Dans la Somme de Théologie, à l’endroit du traité sur l’eucharistie, qui est véritable chef-d’œuvre du point de vue dogmatique, Saint Thomas d’Aquin examine à la question 83 les différents rites qui sont en usage dans la célébration du sacrement. Cette question est malheureusement peu connue, mais elle vaut la peine d’être lue, car l’on tient ici une véritable explication des rites du Saint Sacrifice de la Messe. Après avoir traité du lieu où l’on célèbre ce sacrement et des paroles qu’on y prononce (a.3 et 4), le Docteur Angélique examine plus spécifiquement « les actions qui accompagnent la célébration de ce mystère », à savoir des rites eux-mêmes.

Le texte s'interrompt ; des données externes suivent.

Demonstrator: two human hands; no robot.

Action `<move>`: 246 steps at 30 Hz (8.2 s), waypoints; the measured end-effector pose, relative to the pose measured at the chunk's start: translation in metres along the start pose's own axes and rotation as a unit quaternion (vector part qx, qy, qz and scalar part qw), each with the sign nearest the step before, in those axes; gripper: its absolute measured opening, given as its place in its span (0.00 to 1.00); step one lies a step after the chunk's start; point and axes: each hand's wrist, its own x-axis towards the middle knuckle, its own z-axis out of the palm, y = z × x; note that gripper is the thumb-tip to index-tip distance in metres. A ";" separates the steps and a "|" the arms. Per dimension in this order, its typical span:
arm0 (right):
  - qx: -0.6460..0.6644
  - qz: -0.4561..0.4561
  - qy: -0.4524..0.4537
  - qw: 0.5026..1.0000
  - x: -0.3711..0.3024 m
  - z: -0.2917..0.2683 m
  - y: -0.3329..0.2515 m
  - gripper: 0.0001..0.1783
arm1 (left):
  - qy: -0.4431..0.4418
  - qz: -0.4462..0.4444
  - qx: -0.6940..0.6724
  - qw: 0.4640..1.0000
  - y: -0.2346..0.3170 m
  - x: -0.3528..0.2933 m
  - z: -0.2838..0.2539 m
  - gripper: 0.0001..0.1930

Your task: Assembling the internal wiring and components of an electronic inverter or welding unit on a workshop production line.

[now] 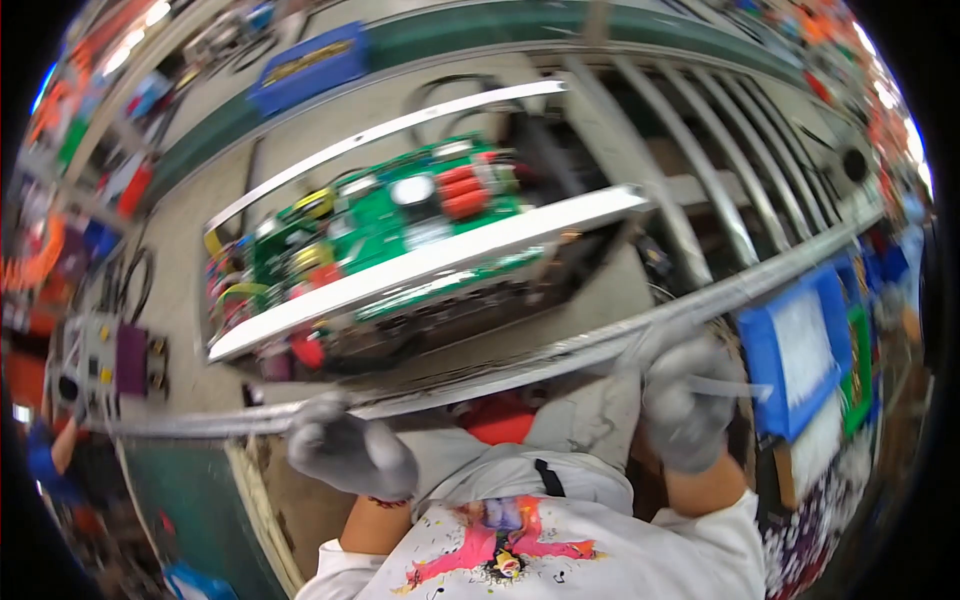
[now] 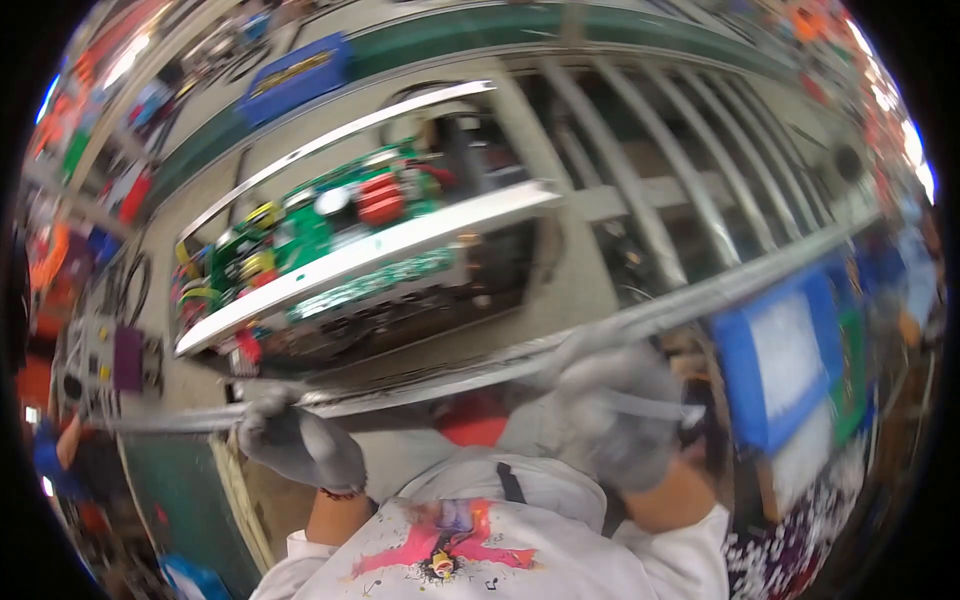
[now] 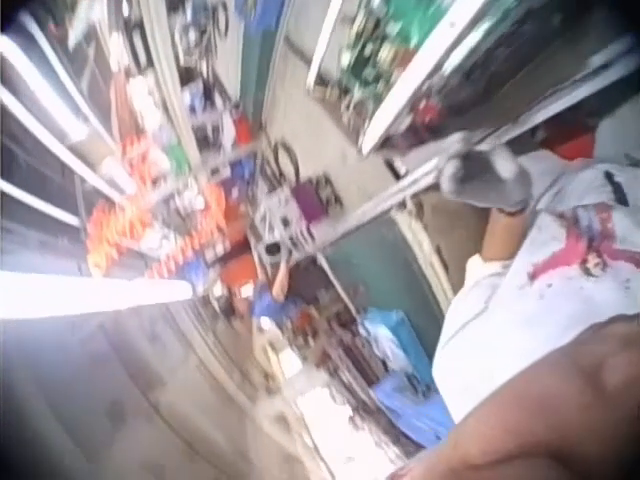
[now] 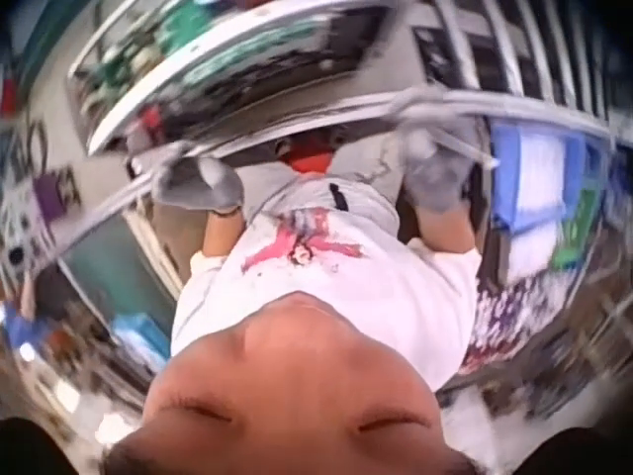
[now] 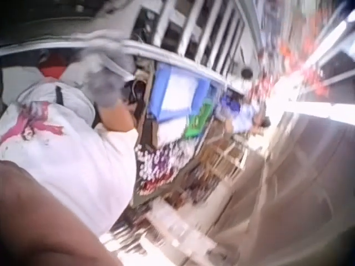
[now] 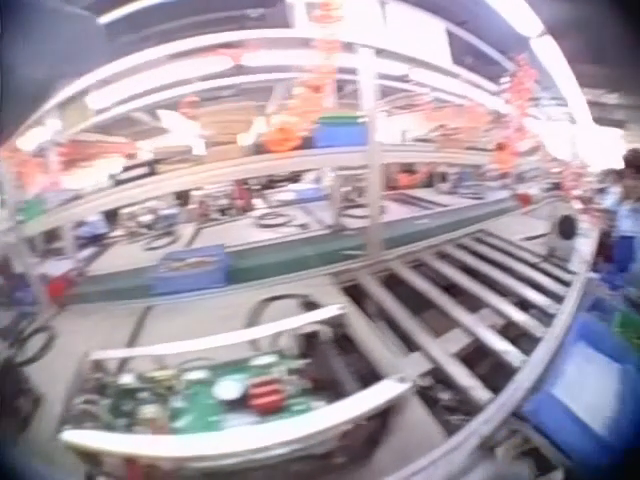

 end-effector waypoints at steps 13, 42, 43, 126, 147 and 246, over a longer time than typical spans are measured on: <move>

Suit alors toute une série d’objections sur les rites en usage : les signes de croix, l’usage de l’encens, les ablutions, etc.
Avant de répondre et de justifier un à un les différents rites en usage, saint Thomas donne un argument d’autorité. Cet argument le voici : « En sens contraire, il y a la coutume de l’Église, laquelle ne peut se tromper, étant instruite par le Saint-Esprit » (III, 83, 5, sed contra)
On voit par là que, dès le Moyen-Age, l’infaillibilité des décisions relatives au culte et à la dispensation des sacrements était une vérité enseignée et tenue par les théologiens. Ceci est d’autant plus remarquable qu’à l’époque de Saint Thomas les rites ne faisaient pas l’objet d’une promulgation solennelle dans les AAS [qui n'existaient pas encore], mais étaient tacitement approuvés par l’Eglise. On peut ainsi conclure du texte cité plus haut qu’à partir du moment où l’Eglise utilise un rite, elle le couvre de son infaillibilité, étant assistée du Saint Esprit. Ce rite par conséquent ne saurait rien contenir de contraire à la Foi ou au mœurs.
Si néanmoins l’on persisterait d’affirmer qu’un rite est intrinsèquement mauvais et qu’il n’est jamais permis d’y assister, la seule façon de le faire serait de conclure que ce rite n’est pas un rite de l’Eglise catholique et donc que celui qui l’a promulgué n’avait pas l’autorité pour le faire.